BOLZANO. “Per tutti coloro che auspicano giochi olimpici sostenibili, il 2 febbraio 2024 non è stato un buon giorno. La costruzione della pista di bob a Cortina è stata siglata con la firma di Infrastrutture Milano Cortina 2020-2026 S.p.A., con l’offerta della società Pizzarotti”. Lo afferma l’Heimatpflegeverband Südtirol in una nota.

“Dal momento in cui è stata indetta la gara d’appalto, le imprese interessate avrebbero avuto poco meno di tre settimane per studiare 2.080 documenti, tra cui 1.700 piani tecnici e forse 10.000 pagine di testo, e presentare una proposta progettuale completa.

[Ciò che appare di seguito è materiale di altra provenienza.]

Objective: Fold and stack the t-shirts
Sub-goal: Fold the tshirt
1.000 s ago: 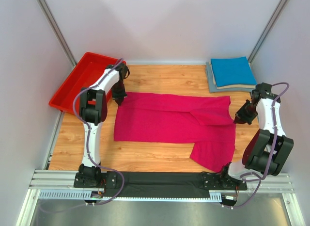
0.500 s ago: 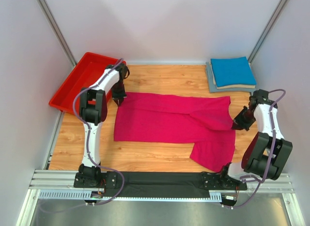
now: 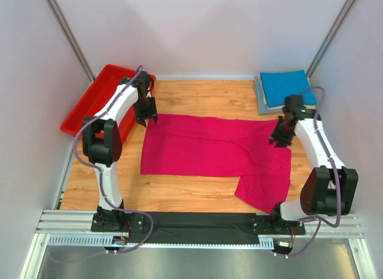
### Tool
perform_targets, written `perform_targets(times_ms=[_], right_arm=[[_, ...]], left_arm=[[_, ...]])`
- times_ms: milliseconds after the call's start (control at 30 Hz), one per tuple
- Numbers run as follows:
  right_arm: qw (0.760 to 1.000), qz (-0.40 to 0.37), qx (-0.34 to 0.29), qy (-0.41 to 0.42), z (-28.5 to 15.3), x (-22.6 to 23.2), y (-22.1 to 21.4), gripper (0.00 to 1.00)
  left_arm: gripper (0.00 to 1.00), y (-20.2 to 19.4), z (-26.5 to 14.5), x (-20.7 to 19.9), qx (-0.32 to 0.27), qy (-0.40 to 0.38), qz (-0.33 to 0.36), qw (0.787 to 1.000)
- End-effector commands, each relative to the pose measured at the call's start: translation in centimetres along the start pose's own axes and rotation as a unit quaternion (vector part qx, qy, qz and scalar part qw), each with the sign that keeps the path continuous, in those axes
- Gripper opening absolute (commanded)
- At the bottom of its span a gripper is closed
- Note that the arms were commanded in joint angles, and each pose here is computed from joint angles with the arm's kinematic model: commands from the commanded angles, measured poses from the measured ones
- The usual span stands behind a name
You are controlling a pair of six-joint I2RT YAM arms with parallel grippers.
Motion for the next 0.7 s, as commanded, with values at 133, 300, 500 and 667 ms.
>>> perform_targets(times_ms=[133, 300, 500, 667], right_arm=[[0.973, -0.209, -0.058, 0.077, 0.6, 9.4, -2.8, 0.24], [0.948, -0.309, -0.032, 0.072, 3.4, 13.0, -3.5, 0.14], [0.939, -0.345, -0.004, -0.004, 6.5, 11.9, -3.5, 0.08], [0.937, -0.348, 0.008, -0.01, 8.0, 11.8, -3.9, 0.06]], left_arm=[[0.55, -5.2, -5.1, 0.4, -0.008, -0.123, -0.022, 0.992], [0.56, -7.7, -5.4, 1.9, -0.007, -0.126, -0.015, 0.992], [0.56, -8.9, -5.6, 2.8, -0.003, -0.116, -0.005, 0.993], [0.55, -9.3, -5.4, 3.2, -0.003, -0.108, -0.003, 0.994]])
Point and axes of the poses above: each gripper's point midway between its finger pads, its own z axis out along the fingers, its own x axis along the line the jaws close on, y = z × x, the point moved 8 cm from there along -z, back along the fingers, and after that the axes turned 7 degrees about -z, right-handed, at the moved point
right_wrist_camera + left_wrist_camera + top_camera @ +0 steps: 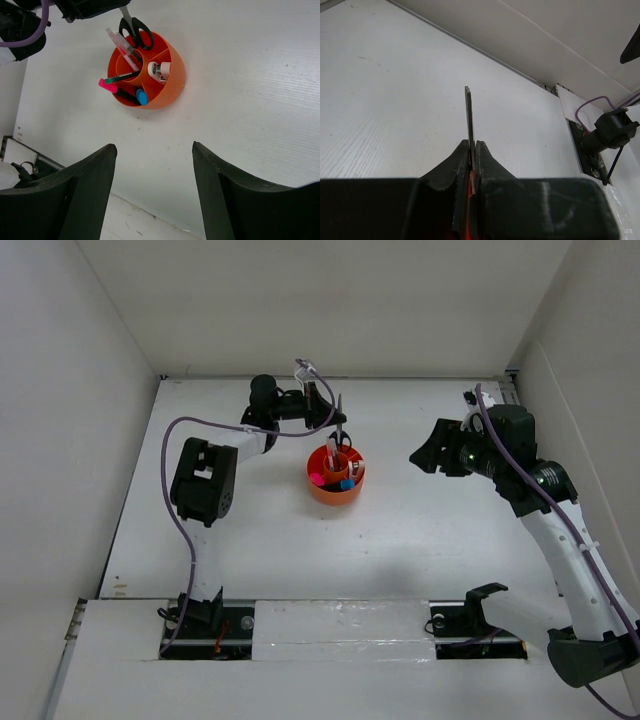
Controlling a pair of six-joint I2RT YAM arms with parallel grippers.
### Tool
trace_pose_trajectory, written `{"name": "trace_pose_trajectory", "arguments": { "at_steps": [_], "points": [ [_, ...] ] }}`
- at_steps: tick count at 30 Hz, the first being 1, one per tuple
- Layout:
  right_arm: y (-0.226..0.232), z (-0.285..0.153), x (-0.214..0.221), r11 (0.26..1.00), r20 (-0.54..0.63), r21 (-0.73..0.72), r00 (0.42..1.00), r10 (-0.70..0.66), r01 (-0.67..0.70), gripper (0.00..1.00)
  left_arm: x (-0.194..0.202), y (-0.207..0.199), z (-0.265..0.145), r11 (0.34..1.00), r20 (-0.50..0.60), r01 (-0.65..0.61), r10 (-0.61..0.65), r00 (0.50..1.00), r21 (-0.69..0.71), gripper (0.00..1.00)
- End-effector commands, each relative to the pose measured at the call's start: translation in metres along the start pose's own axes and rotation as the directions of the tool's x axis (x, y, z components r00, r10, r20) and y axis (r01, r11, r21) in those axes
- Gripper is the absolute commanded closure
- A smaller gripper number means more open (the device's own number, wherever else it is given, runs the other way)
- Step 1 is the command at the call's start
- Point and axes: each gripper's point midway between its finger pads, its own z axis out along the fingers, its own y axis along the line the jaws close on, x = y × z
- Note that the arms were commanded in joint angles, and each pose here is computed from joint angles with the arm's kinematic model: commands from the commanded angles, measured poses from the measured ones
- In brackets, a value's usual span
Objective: Sort the stationery into containers
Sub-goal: Place the scissors in the storage box.
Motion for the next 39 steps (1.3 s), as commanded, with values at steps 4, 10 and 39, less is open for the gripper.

Solo la già citata società Pizzarotti è stata in grado di farlo e di presentare il progetto entro queste tempistiche, inverosimilmente brevi. La storia dovrà dimostrare se ci sono stati accordi preventivi e se risulterà fondato l’avvertimento di Michele Mosca, professore di politica economica all’Università di Napoli, che in occasione di un evento a Rasun ha avvisato come quando siano a disposizione grandi somme di denaro per un grande evento come le Olimpiadi, la criminalità organizzata in genere non sia lontana. Quel che è certo è che, per motivi nazionalistici, si vogliano spendere almeno 120 milioni di euro di soldi dei contribuenti per una pista di bob che probabilmente verrà utilizzata solo per poche settimane e la cui costruzione rappresenta una massiccia incisione nel paesaggio di Cortina. E questo nonostante il Comitato Olimpico Internazionale sia favorevole allo svolgimento delle gare sulle piste da bob già esistenti di Igls o di St. Moritz”, afferma l’associazione.